• **DATA EXTRACT**
•••••

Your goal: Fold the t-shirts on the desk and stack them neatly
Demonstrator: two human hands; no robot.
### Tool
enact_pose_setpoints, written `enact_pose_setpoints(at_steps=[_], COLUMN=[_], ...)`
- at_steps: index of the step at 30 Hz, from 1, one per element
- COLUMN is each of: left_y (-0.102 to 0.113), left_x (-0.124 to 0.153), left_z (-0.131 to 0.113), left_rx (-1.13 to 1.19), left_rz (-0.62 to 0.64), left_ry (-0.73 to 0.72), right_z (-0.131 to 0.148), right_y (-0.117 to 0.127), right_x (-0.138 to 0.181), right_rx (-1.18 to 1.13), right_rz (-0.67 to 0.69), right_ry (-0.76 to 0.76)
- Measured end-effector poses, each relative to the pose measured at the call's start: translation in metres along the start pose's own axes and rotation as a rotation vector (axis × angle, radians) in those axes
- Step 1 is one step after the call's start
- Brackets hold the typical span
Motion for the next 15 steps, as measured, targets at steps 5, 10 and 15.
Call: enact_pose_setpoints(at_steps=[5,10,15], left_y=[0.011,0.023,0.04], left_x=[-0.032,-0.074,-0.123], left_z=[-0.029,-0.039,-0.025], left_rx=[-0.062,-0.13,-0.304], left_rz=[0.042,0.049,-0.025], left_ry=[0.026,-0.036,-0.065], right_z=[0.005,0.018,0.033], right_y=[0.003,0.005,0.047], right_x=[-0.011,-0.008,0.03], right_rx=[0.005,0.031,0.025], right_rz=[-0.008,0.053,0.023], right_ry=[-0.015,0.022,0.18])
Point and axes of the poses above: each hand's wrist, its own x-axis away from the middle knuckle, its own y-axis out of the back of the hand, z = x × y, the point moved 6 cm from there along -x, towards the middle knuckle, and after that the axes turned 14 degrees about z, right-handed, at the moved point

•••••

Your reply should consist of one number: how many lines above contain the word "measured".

2